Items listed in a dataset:
[Start of Attachment]
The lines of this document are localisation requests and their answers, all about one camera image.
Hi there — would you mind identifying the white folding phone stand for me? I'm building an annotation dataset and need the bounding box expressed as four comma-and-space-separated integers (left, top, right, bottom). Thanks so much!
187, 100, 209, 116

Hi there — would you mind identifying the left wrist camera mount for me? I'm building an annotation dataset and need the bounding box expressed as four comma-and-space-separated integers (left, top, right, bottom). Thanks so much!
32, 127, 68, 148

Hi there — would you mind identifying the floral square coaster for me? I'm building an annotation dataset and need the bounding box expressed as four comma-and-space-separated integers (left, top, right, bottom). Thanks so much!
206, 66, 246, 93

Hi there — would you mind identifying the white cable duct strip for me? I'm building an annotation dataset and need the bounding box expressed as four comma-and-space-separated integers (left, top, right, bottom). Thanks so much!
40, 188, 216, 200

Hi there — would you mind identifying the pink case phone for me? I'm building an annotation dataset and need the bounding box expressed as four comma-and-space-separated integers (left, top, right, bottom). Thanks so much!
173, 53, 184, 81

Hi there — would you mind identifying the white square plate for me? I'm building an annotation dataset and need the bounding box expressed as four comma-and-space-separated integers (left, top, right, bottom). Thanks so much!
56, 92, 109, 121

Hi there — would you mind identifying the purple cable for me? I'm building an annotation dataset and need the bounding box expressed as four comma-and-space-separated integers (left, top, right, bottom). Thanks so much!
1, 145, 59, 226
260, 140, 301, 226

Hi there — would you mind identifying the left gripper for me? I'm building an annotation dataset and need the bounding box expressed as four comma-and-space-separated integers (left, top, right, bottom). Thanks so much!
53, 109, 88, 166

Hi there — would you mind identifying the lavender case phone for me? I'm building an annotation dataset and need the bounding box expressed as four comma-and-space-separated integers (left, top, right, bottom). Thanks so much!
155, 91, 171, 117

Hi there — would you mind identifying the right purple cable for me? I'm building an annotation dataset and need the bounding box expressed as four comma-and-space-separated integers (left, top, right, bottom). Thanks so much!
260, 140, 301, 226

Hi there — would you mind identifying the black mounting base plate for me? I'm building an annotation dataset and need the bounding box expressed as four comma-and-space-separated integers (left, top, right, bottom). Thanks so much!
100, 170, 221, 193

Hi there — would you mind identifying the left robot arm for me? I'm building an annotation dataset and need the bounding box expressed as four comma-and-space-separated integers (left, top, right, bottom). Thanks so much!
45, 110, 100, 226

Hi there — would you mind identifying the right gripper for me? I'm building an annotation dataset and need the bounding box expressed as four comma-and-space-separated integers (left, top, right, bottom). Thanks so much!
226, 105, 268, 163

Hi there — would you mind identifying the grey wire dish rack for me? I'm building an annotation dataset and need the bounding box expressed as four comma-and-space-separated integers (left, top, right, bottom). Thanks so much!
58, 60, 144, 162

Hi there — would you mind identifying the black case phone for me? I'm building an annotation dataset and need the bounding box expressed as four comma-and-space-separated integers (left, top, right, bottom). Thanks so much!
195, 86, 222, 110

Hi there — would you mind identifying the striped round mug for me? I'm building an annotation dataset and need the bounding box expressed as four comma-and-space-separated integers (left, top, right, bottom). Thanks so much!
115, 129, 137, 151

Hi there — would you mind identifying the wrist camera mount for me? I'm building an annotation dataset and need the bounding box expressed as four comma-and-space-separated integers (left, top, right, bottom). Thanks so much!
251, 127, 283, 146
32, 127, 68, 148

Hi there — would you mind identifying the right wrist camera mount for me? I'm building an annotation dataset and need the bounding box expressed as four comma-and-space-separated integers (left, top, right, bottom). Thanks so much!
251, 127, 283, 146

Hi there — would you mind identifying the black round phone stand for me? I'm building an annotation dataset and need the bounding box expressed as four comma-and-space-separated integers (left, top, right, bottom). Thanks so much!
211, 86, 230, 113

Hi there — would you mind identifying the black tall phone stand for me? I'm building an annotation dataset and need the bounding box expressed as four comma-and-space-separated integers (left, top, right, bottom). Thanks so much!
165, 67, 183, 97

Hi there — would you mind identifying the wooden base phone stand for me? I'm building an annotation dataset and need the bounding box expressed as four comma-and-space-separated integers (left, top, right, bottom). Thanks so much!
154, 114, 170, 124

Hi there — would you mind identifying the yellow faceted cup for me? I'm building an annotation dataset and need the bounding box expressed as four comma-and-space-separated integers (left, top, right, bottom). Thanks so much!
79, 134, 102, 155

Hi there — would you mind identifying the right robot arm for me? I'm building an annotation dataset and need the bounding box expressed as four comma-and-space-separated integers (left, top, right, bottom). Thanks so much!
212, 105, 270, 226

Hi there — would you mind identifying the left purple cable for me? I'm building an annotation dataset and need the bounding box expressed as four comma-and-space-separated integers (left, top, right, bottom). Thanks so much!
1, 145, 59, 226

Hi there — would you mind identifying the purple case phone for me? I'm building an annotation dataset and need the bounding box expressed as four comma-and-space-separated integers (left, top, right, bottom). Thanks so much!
[End of Attachment]
Work to be completed:
Transcribe each entry word for word.

Answer box:
The lines of this document are localisation requests and their answers, all about one camera image.
Hi there — would you mind identifying the white folding phone stand for me? I'm building an annotation dataset and need the bounding box expressed as four comma-and-space-separated integers (left, top, right, bottom). Thanks so much!
187, 100, 209, 116

Hi there — would you mind identifying the left wrist camera mount for me? I'm building an annotation dataset and need the bounding box expressed as four comma-and-space-separated integers (left, top, right, bottom). Thanks so much!
32, 127, 68, 148

Hi there — would you mind identifying the floral square coaster for me? I'm building an annotation dataset and need the bounding box expressed as four comma-and-space-separated integers (left, top, right, bottom). Thanks so much!
206, 66, 246, 93

Hi there — would you mind identifying the white cable duct strip for me? I'm building an annotation dataset and need the bounding box expressed as four comma-and-space-separated integers (left, top, right, bottom). Thanks so much!
40, 188, 216, 200

Hi there — would you mind identifying the pink case phone for me? I'm building an annotation dataset and need the bounding box expressed as four comma-and-space-separated integers (left, top, right, bottom). Thanks so much!
173, 53, 184, 81

Hi there — would you mind identifying the white square plate for me? I'm building an annotation dataset and need the bounding box expressed as four comma-and-space-separated integers (left, top, right, bottom). Thanks so much!
56, 92, 109, 121

Hi there — would you mind identifying the purple cable for me? I'm building an annotation dataset and need the bounding box expressed as four comma-and-space-separated integers (left, top, right, bottom). Thanks so much!
1, 145, 59, 226
260, 140, 301, 226

Hi there — would you mind identifying the left gripper for me? I'm building an annotation dataset and need the bounding box expressed as four comma-and-space-separated integers (left, top, right, bottom). Thanks so much!
53, 109, 88, 166

Hi there — would you mind identifying the lavender case phone for me? I'm building an annotation dataset and need the bounding box expressed as four comma-and-space-separated integers (left, top, right, bottom). Thanks so much!
155, 91, 171, 117

Hi there — would you mind identifying the right purple cable for me? I'm building an annotation dataset and need the bounding box expressed as four comma-and-space-separated integers (left, top, right, bottom). Thanks so much!
260, 140, 301, 226

Hi there — would you mind identifying the black mounting base plate for me? I'm building an annotation dataset and need the bounding box expressed as four comma-and-space-separated integers (left, top, right, bottom). Thanks so much!
100, 170, 221, 193

Hi there — would you mind identifying the left robot arm for me? I'm building an annotation dataset and need the bounding box expressed as four comma-and-space-separated integers (left, top, right, bottom). Thanks so much!
45, 110, 100, 226

Hi there — would you mind identifying the right gripper for me? I'm building an annotation dataset and need the bounding box expressed as four comma-and-space-separated integers (left, top, right, bottom). Thanks so much!
226, 105, 268, 163

Hi there — would you mind identifying the grey wire dish rack for me? I'm building an annotation dataset and need the bounding box expressed as four comma-and-space-separated integers (left, top, right, bottom). Thanks so much!
58, 60, 144, 162

Hi there — would you mind identifying the black case phone for me? I'm building an annotation dataset and need the bounding box expressed as four comma-and-space-separated integers (left, top, right, bottom). Thanks so much!
195, 86, 222, 110

Hi there — would you mind identifying the striped round mug for me? I'm building an annotation dataset and need the bounding box expressed as four comma-and-space-separated integers (left, top, right, bottom). Thanks so much!
115, 129, 137, 151

Hi there — would you mind identifying the wrist camera mount for me? I'm building an annotation dataset and need the bounding box expressed as four comma-and-space-separated integers (left, top, right, bottom). Thanks so much!
251, 127, 283, 146
32, 127, 68, 148

Hi there — would you mind identifying the right wrist camera mount for me? I'm building an annotation dataset and need the bounding box expressed as four comma-and-space-separated integers (left, top, right, bottom). Thanks so much!
251, 127, 283, 146

Hi there — would you mind identifying the black round phone stand for me? I'm building an annotation dataset and need the bounding box expressed as four comma-and-space-separated integers (left, top, right, bottom). Thanks so much!
211, 86, 230, 113

Hi there — would you mind identifying the black tall phone stand for me? I'm building an annotation dataset and need the bounding box expressed as four comma-and-space-separated integers (left, top, right, bottom). Thanks so much!
165, 67, 183, 97

Hi there — would you mind identifying the wooden base phone stand for me? I'm building an annotation dataset and need the bounding box expressed as four comma-and-space-separated integers (left, top, right, bottom). Thanks so much!
154, 114, 170, 124

Hi there — would you mind identifying the yellow faceted cup for me? I'm building an annotation dataset and need the bounding box expressed as four comma-and-space-separated integers (left, top, right, bottom). Thanks so much!
79, 134, 102, 155

Hi there — would you mind identifying the right robot arm for me? I'm building an annotation dataset and need the bounding box expressed as four comma-and-space-separated integers (left, top, right, bottom). Thanks so much!
212, 105, 270, 226

Hi there — would you mind identifying the left purple cable for me? I'm building an annotation dataset and need the bounding box expressed as four comma-and-space-separated integers (left, top, right, bottom). Thanks so much!
1, 145, 59, 226

Hi there — would you mind identifying the purple case phone for me? I'm building an annotation dataset and need the bounding box expressed as four comma-and-space-separated integers (left, top, right, bottom). Thanks so much!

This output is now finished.